**REQUIREMENT**.
Gather every line in the records below that contains the word "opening".

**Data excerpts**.
_ _ _ _

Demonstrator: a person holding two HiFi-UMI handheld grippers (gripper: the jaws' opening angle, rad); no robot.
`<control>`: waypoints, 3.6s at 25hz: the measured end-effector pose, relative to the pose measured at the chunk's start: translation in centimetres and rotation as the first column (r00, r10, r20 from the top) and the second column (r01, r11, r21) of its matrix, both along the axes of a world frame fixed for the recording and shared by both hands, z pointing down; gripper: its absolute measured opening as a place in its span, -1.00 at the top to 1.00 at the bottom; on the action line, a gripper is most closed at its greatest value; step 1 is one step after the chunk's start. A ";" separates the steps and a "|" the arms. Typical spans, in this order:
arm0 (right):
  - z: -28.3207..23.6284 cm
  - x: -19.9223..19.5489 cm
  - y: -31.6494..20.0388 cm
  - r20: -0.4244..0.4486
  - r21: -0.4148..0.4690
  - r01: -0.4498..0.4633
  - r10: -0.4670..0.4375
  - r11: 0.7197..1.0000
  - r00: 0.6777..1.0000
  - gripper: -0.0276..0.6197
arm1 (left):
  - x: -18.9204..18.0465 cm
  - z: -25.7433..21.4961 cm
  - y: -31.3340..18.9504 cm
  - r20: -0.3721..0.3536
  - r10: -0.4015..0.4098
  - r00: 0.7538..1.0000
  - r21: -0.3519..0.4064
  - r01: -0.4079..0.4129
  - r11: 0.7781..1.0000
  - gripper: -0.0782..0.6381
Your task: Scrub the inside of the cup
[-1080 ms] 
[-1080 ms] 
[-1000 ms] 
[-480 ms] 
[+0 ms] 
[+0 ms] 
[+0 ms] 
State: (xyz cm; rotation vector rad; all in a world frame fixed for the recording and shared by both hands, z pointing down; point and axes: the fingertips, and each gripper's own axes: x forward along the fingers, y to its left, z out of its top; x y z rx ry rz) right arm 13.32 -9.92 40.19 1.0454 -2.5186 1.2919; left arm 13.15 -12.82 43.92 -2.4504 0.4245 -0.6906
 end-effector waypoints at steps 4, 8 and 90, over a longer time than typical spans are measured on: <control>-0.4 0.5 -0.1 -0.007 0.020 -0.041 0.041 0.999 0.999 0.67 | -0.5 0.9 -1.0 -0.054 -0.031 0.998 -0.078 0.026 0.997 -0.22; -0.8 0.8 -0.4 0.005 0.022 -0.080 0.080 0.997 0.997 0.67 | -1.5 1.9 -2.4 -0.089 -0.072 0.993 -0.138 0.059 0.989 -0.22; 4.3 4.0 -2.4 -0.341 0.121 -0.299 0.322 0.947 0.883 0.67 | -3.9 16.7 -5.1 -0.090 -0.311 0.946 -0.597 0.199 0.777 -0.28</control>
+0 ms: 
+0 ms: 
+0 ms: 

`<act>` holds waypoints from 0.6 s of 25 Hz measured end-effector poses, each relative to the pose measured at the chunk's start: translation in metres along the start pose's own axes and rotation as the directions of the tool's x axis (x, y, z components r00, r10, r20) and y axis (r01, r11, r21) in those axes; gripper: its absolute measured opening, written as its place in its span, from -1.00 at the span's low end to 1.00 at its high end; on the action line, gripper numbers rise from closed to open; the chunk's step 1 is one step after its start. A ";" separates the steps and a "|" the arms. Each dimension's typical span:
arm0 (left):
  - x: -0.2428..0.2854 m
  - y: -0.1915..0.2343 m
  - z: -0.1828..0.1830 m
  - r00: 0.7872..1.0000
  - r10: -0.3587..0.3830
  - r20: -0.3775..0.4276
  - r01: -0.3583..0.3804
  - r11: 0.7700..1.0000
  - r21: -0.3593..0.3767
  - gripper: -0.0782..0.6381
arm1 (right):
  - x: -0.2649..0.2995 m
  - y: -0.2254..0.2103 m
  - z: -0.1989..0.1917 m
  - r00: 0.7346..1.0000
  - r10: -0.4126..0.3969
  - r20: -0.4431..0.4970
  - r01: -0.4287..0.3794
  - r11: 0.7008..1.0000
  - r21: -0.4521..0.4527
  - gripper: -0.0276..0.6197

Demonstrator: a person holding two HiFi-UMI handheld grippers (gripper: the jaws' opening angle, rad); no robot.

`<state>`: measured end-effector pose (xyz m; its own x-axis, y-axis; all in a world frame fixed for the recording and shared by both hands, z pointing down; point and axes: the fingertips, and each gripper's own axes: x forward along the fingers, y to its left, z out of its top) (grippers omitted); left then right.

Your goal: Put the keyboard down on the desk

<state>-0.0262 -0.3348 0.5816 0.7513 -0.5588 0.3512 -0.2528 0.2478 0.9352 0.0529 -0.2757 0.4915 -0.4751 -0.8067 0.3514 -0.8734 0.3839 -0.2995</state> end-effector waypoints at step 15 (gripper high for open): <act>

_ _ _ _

**ANSWER FOR THE TASK**.
Demonstrator: a person holding two HiFi-UMI handheld grippers (gripper: the jaws' opening angle, rad); no robot.
`<control>`: waypoints, 3.6s at 25hz: the measured end-effector pose, relative to the pose measured at the chunk's start: translation in centimetres and rotation as the first column (r00, r10, r20 from the top) and the second column (r01, r11, r21) of its matrix, both along the axes of a world frame fixed for the recording and shared by both hands, z pointing down; gripper: its absolute measured opening as a place in its span, -1.00 at the top to 1.00 at the bottom; on the action line, a gripper is most closed at its greatest value; step 1 is one step after the chunk's start. A ";" separates the steps and a "|" the arms. Typical spans, in this order:
`<act>` holds waypoints from 0.6 s of 25 Hz measured end-effector poses, each relative to the pose measured at the chunk's start: translation in metres along the start pose's own axes and rotation as the directions of the tool's x axis (x, y, z components r00, r10, r20) and y axis (r01, r11, r21) in those axes; gripper: its absolute measured opening, written as its place in its span, from -1.00 at the span's low end to 1.00 at its high end; on the action line, gripper numbers rise from closed to open; the chunk's step 1 is one step after its start. A ";" separates the steps and a "|" the arms. Each dimension's typical span:
Demonstrator: a person holding two HiFi-UMI handheld grippers (gripper: the jaws' opening angle, rad); no robot.

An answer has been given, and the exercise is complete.